Il tâtait avec passion la bouteille pleine, au fond de la musette. Puis, n’y tenant plus, il l’en tira, la déboucha avec fébrilité et y but une longue goulée. Alors, réconforté, il se mit en marche vers l’est, sur la piste du safari…

Pendant tout le jour, Chest marcha à travers la savane. Il avait bien rencontré une famille de lions, mais ceux-ci étaient demeurés bien sagement à l’ombre de leur arbre. Plus tard, deux rhinocéros noirs avaient passé à quelque distance, leurs mufles cornus pointés, cherchant le vent, mais cela n’avait été pourtant qu’une fausse alerte, car ils s’étaient éloignés vers un petit bois de mimosas et s’y étaient perdus.

Tout autre que Chest aurait pu trouver cette marche solitaire longue et harassante mais, à vrai dire, il avait une compagne à la présence réconfortante en la personne de cette bouteille de whisky à laquelle il ne manquait d’ailleurs pas, de temps en temps, de tirer une longue rasade.

À la tombée de la nuit, Chest arriva à proximité de la carcasse de ce rhino mort, dont la peau épaisse avait été vidée à l’intérieur par les insectes. Là, il s’arrêta et inspecta la savane. Presque aussitôt, son visage s’illumina. À un kilomètre de là environ, plusieurs feux brûlaient.

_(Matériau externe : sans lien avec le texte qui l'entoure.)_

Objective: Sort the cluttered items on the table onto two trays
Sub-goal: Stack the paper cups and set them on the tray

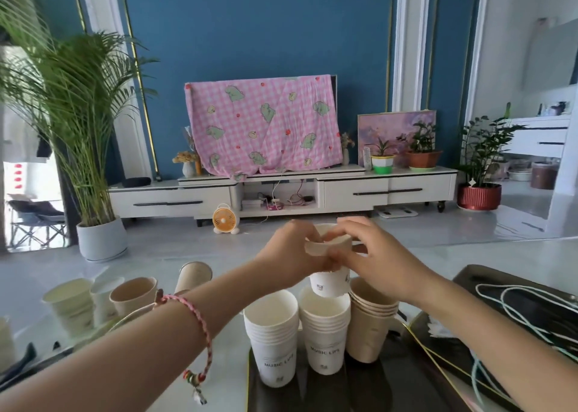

— Le campement, fit Chest à haute voix. Savais bien qu’y finiraient par s’arrêter quéqu’part. Allons, achevons de vider ce flacon, ça nous donn’ra le courage d’affronter messieurs Peter Bald et Brownsky que le diable emporte…

Il tira la bouteille de sa musette, la déboucha et porta le goulot à ses lèvres pour boire une longue, longue gorgée. C’est alors que, dans son dos, une présence se manifesta, et des griffes de fer s’abattirent sur lui.